Theorem $a_n$ are all integers. proof: We have
- $a_{n-1} a_{n+1} = a_{n}^2 + 2$
- $a_{n-2} a_{n} = a_{n-1}^2 + 2$
- $a_{n-3} a_{n-1} = a_{n-2}^2 + 2$
thus $a_{n-1}$ divides $a_{n-2}a_n - 2$ and $a_{n-2}^2+2$ thus it divides their sum: $a_{n-1}|a_{n-2}(a_{n-2}+a_n)$ multiply by $a_n$ to get $a_{n-1}|(a_{n-1}^2+2)(a_{n-2}+a_n)$ but $a_{n-1}\not|(a_{n-1}^2+2)$ [if it did then we would have $a_{n-1}|2$ which is a contradiction] so we deduce $a_{n-1}|a_{n-2}+a_n$. Squaring gives $a_{n-1}|a_{n-2}^2+2a_{n-2}a_n+a_n^2$ which we can rewrite to $a_{n-1}|a_{n-2}^2+2a_{n-1}^2+4+a_n^2$ but we already know $a_{n-1}|a_{n-2}^2+2+2a_{n-1}^2$ [since both $a_{n-2}^2+2$ and $2a_{n-1}^2$ are multiples of $a_{n-1}$] so we conclude that $a_{n-1}|a_{n}^2+2$.

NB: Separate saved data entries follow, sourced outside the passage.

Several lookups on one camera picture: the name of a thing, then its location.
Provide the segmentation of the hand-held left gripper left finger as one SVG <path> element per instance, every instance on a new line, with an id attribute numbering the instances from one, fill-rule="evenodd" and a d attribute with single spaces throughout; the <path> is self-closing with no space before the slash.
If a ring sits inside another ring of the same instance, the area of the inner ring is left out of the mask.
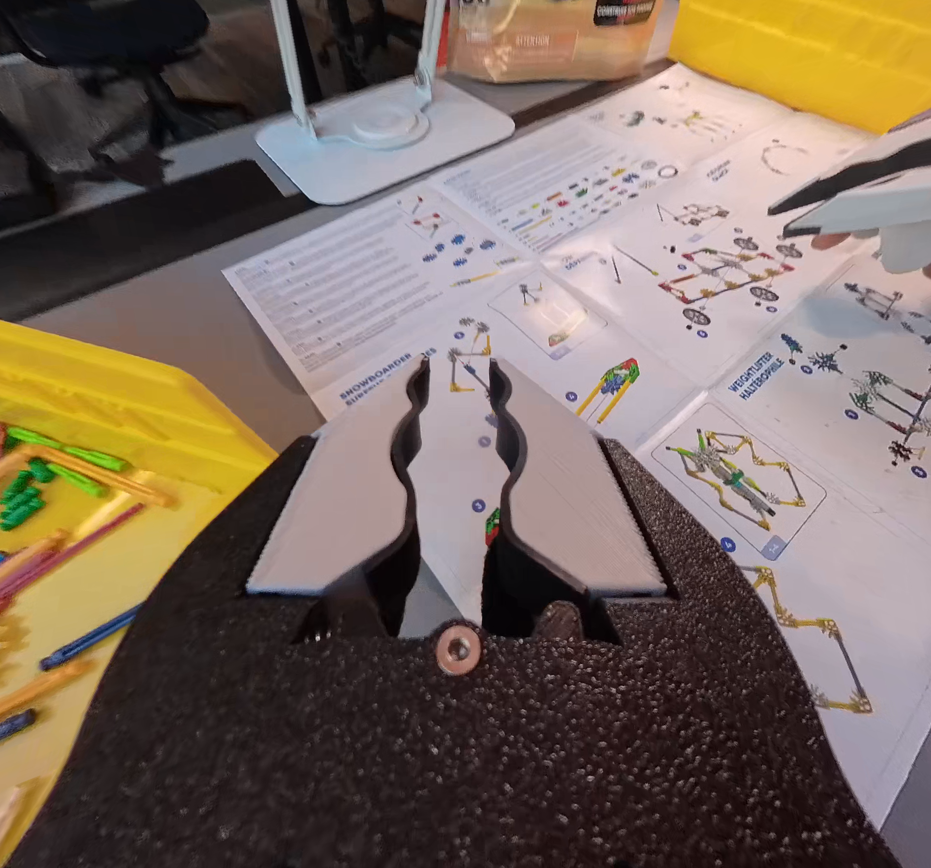
<path id="1" fill-rule="evenodd" d="M 311 599 L 317 638 L 400 634 L 421 567 L 410 466 L 429 383 L 429 360 L 406 362 L 313 440 L 248 595 Z"/>

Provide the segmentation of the black office chair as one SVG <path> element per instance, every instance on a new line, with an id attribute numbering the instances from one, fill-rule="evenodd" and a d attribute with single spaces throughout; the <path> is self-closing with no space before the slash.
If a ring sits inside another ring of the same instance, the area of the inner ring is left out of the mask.
<path id="1" fill-rule="evenodd" d="M 84 70 L 93 94 L 110 81 L 134 80 L 146 93 L 155 147 L 210 133 L 222 106 L 178 98 L 168 66 L 194 55 L 209 31 L 196 0 L 1 0 L 2 30 L 28 60 Z"/>

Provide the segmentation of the yellow plastic bin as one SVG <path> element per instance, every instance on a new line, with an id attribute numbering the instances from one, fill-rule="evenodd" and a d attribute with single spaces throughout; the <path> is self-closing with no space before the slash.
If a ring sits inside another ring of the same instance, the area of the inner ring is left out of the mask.
<path id="1" fill-rule="evenodd" d="M 680 0 L 669 58 L 877 134 L 930 107 L 930 0 Z"/>
<path id="2" fill-rule="evenodd" d="M 202 384 L 166 364 L 2 322 L 1 377 L 2 460 L 19 430 L 141 458 L 211 493 L 170 566 L 274 457 Z M 70 752 L 35 809 L 2 814 L 2 866 L 45 804 Z"/>

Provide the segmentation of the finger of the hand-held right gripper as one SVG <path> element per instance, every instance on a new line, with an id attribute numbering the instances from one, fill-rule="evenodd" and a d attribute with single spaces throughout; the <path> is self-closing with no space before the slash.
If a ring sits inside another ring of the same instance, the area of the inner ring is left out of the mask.
<path id="1" fill-rule="evenodd" d="M 793 221 L 795 236 L 878 234 L 890 273 L 930 264 L 930 172 L 907 171 L 840 192 Z"/>
<path id="2" fill-rule="evenodd" d="M 867 142 L 820 176 L 769 206 L 789 211 L 833 199 L 856 187 L 930 166 L 930 112 L 913 116 Z"/>

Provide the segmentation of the white instruction sheet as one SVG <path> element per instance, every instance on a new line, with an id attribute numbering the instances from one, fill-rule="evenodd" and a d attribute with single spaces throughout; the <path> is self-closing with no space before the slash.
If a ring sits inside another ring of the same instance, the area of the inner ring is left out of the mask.
<path id="1" fill-rule="evenodd" d="M 621 443 L 777 619 L 882 824 L 929 736 L 929 278 L 766 211 L 866 142 L 677 64 L 225 277 L 324 420 L 430 358 L 418 525 L 466 619 L 490 361 Z"/>

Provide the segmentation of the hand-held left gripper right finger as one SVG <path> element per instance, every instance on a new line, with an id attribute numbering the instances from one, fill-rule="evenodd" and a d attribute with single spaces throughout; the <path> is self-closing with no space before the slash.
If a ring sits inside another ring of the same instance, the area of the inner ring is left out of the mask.
<path id="1" fill-rule="evenodd" d="M 483 566 L 483 627 L 515 639 L 619 639 L 608 603 L 669 595 L 641 513 L 602 439 L 516 365 L 492 360 L 507 469 Z"/>

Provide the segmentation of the pile of colourful building pieces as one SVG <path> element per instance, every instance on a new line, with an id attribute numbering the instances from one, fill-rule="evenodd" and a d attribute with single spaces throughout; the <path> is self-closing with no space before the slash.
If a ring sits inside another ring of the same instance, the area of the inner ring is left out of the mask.
<path id="1" fill-rule="evenodd" d="M 58 775 L 103 671 L 212 495 L 14 431 L 2 468 L 2 814 Z"/>

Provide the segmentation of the toy set cardboard box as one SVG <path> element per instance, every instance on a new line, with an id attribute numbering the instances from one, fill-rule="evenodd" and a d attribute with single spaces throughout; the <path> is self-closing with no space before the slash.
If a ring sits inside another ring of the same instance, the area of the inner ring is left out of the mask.
<path id="1" fill-rule="evenodd" d="M 646 63 L 664 0 L 449 0 L 446 66 L 490 83 L 622 80 Z"/>

Lemma $a_n$ are odd. proof: Let $o_i \equiv a_i \pmod 2$ this definition is valid due to $a_i$ being integers) then assume by induction $o_i = 1$ for all $i \le n$. Then clearly $o_{n+1} \equiv o_{n-1}^{-1}(o_{n}^2+2) \equiv 1^{-1} (1^2+0) \equiv 1 \pmod 2$.
Lemma For $n > 1$, $a_{n-1}$ and $a_{n}$ are coprime. proof: Suppose they were not, since the sequence is strictly increasing we have $a_{n-1}|a_{n}$ thus $a_{n-1}|a_{n-2}a_{n} = a_{n-1}^2+2$ thus $a_{n-1}|2$ contradiction.